■ **WHAT TO PRODUCE**:
Print each line once more, unchanged, from the line holding "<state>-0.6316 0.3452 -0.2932" to the end of the listing below.

■ **COLLECTED MATERIAL**:

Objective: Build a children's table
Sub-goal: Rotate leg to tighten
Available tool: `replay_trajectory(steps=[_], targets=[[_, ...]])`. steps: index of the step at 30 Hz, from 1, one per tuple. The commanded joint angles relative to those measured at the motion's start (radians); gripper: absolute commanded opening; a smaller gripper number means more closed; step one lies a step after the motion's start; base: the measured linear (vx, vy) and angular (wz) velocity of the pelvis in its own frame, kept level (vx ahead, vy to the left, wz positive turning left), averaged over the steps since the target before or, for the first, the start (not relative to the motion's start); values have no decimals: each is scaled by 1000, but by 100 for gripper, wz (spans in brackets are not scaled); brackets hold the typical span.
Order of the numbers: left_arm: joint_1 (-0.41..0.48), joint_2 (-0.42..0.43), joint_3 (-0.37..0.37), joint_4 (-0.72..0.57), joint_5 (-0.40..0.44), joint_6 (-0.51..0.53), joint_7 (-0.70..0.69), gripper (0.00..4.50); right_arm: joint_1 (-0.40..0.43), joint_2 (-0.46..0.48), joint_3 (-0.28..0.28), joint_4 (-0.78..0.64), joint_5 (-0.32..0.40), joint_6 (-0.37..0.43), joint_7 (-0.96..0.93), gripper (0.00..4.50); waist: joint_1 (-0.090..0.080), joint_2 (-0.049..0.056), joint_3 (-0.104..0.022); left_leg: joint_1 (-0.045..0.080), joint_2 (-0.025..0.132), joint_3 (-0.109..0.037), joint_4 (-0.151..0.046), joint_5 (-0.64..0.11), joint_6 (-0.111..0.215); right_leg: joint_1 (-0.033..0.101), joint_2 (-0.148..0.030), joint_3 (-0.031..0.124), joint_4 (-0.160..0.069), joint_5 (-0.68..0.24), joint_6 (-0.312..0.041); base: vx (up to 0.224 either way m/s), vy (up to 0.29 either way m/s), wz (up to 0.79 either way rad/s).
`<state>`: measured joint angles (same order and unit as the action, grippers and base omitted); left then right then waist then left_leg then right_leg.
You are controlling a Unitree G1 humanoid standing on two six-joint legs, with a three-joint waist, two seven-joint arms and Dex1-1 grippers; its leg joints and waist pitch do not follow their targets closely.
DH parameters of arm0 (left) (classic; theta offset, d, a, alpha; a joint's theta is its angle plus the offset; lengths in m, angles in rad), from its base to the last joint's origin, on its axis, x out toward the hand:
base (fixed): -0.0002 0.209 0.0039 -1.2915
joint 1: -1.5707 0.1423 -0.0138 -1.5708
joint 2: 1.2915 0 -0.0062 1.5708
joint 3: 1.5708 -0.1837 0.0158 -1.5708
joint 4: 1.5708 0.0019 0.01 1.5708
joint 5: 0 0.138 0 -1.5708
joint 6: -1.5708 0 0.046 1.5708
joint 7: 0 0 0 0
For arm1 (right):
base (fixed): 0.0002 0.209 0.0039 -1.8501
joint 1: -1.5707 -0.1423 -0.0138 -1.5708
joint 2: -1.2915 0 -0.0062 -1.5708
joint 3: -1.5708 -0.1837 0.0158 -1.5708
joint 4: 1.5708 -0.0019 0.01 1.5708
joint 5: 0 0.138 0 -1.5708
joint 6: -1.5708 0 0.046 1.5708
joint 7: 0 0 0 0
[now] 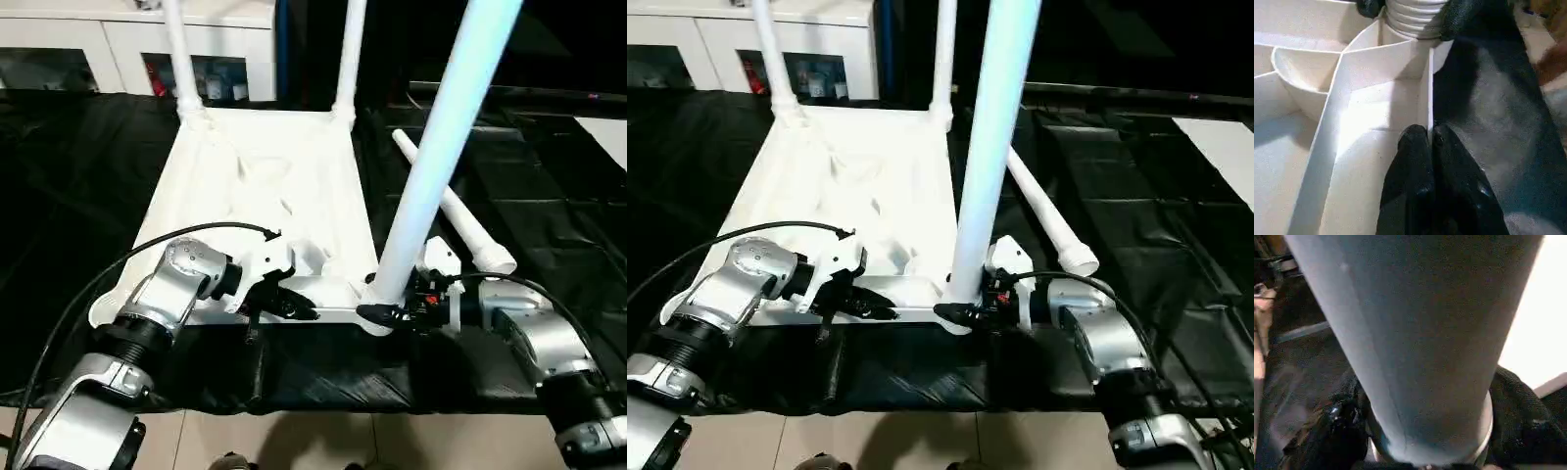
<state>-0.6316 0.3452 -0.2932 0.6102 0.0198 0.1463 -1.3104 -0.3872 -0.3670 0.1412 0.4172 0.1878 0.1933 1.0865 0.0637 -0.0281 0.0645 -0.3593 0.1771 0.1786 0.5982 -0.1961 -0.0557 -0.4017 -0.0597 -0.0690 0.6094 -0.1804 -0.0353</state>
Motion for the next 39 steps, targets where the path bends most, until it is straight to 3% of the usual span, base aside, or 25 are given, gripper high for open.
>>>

■ **ANSWER SPACE**:
<state>-0.6316 0.3452 -0.2932 0.6102 0.0198 0.1463 -1.3104 -0.3872 -0.3670 0.1412 0.4172 0.1878 0.1933 1.0865 0.0637 -0.0281 0.0645 -0.3593 0.1771 0.1786 0.5982 -0.1961 -0.0557 -0.4017 -0.0597 -0.0690 0.6094 -0.1804 -0.0353</state>
Motion for the next 39 steps, targets where the path bends most, until it is straight to 3% of the usual span, base aside, or 25 are given, gripper high for open.
>>>

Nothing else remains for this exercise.